> **Data for review**:
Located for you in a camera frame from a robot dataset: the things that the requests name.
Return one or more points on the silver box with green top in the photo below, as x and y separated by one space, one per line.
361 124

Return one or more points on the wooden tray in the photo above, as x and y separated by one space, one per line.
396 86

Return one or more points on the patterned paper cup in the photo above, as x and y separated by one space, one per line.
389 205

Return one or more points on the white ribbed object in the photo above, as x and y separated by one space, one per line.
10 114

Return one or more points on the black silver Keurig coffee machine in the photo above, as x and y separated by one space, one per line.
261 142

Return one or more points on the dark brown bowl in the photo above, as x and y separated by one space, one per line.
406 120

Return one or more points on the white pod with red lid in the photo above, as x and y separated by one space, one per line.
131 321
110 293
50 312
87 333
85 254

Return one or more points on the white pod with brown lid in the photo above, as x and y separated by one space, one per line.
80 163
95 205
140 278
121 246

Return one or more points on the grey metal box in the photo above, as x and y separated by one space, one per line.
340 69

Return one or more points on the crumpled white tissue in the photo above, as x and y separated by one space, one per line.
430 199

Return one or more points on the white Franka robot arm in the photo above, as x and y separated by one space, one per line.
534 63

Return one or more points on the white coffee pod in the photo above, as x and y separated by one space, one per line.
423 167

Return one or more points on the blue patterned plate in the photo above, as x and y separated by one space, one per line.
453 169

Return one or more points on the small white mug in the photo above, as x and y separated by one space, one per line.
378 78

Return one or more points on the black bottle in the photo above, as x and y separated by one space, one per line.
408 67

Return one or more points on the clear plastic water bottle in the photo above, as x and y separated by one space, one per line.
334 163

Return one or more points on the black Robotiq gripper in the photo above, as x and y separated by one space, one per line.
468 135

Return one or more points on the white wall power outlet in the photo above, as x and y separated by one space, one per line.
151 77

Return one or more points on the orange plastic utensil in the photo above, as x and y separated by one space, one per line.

> **Exercise objective**: Print precisely the lines from the one with "Return one or more points on the black Robotiq" through the end of the data above, adding nothing.

> **Solution to this problem**:
Return one or more points on the black Robotiq gripper in the photo above, as x and y separated by one space, one per line.
468 135

Return one or more points on the white wall power outlet in the photo above, as x and y separated by one space, one per line.
151 77

Return one or more points on the orange plastic utensil in the photo above, as x and y separated by one space, one per line.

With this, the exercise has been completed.